A prototype inverter is built to verify the effectiveness of the proposed SHE scheme. The experimental setup has been constructed to be similar to the simulation setup and it operates using the same switching angles shown in Table III. Insulated gate bipolar transistors (IGBTs) with ultrafast soft recovery diodes (IRG4PC50UD) and power diodes (30CPF12PBF) are used in the prototype inverter. The inverter was supplied by three GW Instek (GPC6030D) isolated dc sources VDC = 120 V for each of the cells. Six 3300 μF electrolyte capacitors are used as dc-link capacitors (C1-C6). The large capacitance is used to reduce the effects of voltage unbalance [5], so that the voltage across each capacitor is maintained at approximately ½VDC throughout the experiment. The prototype is tested under two load conditions as in the simulation: the resistive load case, R= 130 Ω, and the RL load case, R= 130 Ω and L= 81 mH.

Figs. 10-12 illustrate the waveform results of the adopted inverter in the test experiments using the solution angles set of the minimum THD. Figs. 10a-10c show the output voltage for module 1, module 2 and module 3 (VL1, VL2, VL3) together with the resultant output voltage Vinv of the 13-level inverter. Fig. 11 shows a zoom-in of the waveform of the 13-level inverter output. Figs. 12a and 12b show the inverter output voltage Vinv and the load current Io waveforms when the inverter is tested with a highly resistive load and an RL load, respectively.

Fig. 10.Experiment results with respect to 13-level output. (a) Output voltage VL1. (b) Output voltage VL2. (c) Output voltage VL3.

Fig. 11.Inverter output Vinv waveform for solution set with minimum THD.

Fig. 12.Experiment results for solution set with minimum THD. (a) The waveforms for R load. (b) The waveforms for RL load.

The inverter output voltage Vinv waveform when conducted with the solution angles set of the maximum THD is shown in Fig. 13. The output voltage THD for the minimum and maximum THD cases are found to be 6.6% and of 8.0% respectively, and they are shown in Fig. 14. These THD values demonstrate that the low order harmonics have been almost completely eliminated. They are generally in good agreement with the simulation results as depicted in Fig. 15, with slight deviations (not more than 0.3% THD).

Fig. 13.Inverter output Vinv waveform for solution set with maximum THD.

Fig. 14.The harmonic spectrum. (a) For minimum THD. (b) For maximum THD.

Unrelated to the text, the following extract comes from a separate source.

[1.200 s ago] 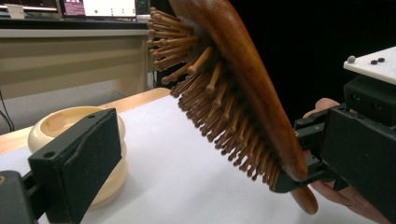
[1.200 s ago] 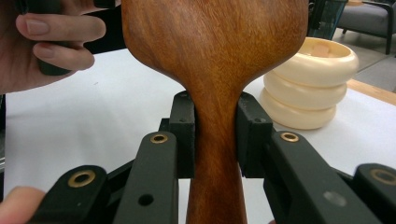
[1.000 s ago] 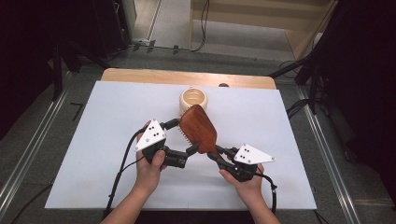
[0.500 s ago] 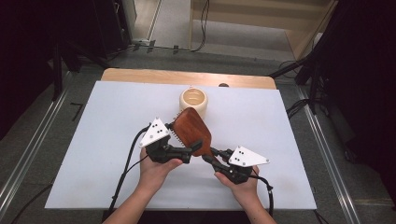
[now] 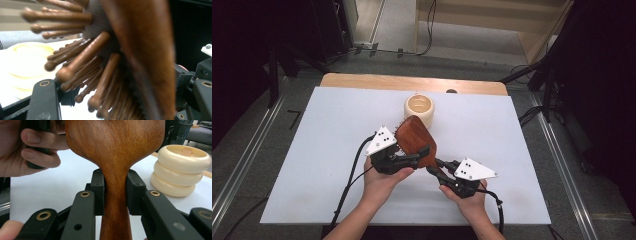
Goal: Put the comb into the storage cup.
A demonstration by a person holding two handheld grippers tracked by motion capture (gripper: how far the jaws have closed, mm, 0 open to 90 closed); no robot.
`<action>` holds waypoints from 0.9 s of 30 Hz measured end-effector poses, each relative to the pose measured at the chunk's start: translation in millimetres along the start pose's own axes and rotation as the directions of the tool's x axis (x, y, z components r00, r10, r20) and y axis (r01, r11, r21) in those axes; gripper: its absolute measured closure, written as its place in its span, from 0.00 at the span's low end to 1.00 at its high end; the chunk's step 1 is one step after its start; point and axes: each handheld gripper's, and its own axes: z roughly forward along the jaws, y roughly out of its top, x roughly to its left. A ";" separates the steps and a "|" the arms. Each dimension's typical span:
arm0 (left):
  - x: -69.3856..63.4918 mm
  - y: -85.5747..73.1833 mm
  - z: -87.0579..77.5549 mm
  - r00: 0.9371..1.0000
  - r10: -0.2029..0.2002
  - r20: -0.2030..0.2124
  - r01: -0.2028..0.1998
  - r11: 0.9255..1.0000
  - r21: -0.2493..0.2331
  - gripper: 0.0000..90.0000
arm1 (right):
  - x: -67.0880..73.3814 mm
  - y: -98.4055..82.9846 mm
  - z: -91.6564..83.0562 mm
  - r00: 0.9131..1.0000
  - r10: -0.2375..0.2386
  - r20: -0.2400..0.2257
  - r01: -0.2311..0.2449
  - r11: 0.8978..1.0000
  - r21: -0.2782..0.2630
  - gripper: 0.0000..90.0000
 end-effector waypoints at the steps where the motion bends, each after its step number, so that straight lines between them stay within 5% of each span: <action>1: 0.8 0.2 0.2 1.000 -0.004 0.001 0.004 1.000 0.006 0.33 | 0.3 -0.1 0.3 1.000 -0.002 0.003 0.002 1.000 0.000 0.78; 13: 3.3 -0.7 5.3 0.999 -0.043 0.019 0.043 0.998 0.043 0.40 | 3.6 -1.7 4.3 1.000 -0.001 0.013 0.001 1.000 0.000 0.78; 27: 6.3 -1.6 6.1 0.989 -0.070 0.130 0.063 0.996 0.057 0.58 | 2.5 -5.0 7.1 1.000 0.001 0.022 -0.001 1.000 0.002 0.78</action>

Fig. 15.Comparison of inverter output voltage THD between simulation and experiment.

 

VI. CONCLUSIONS

This paper has presented a modular method for implementing SHE modulation in an FPGA for a single-phase 13-level transistor-clamped H-bridge (TCHB) based cascaded multilevel inverter. When more TCHB cells are cascaded, double voltage levels are produced when compared to the conventional CHB topology. As a result, the output quality can be improved with a lower number of switches. Using Newton-Raphson’s method, the optimum switching angles for eliminating the low order harmonics are obtained. The proposed SHE method produced a simple and precise implementation in practical applications. The analytical results were verified through simulation and experimental results, where the 3rd, 5th, 7th, 9th and 11th order harmonics have been successfully eliminated. The proposed SHE modulation can be extended to others multilevel topologies at any level of output.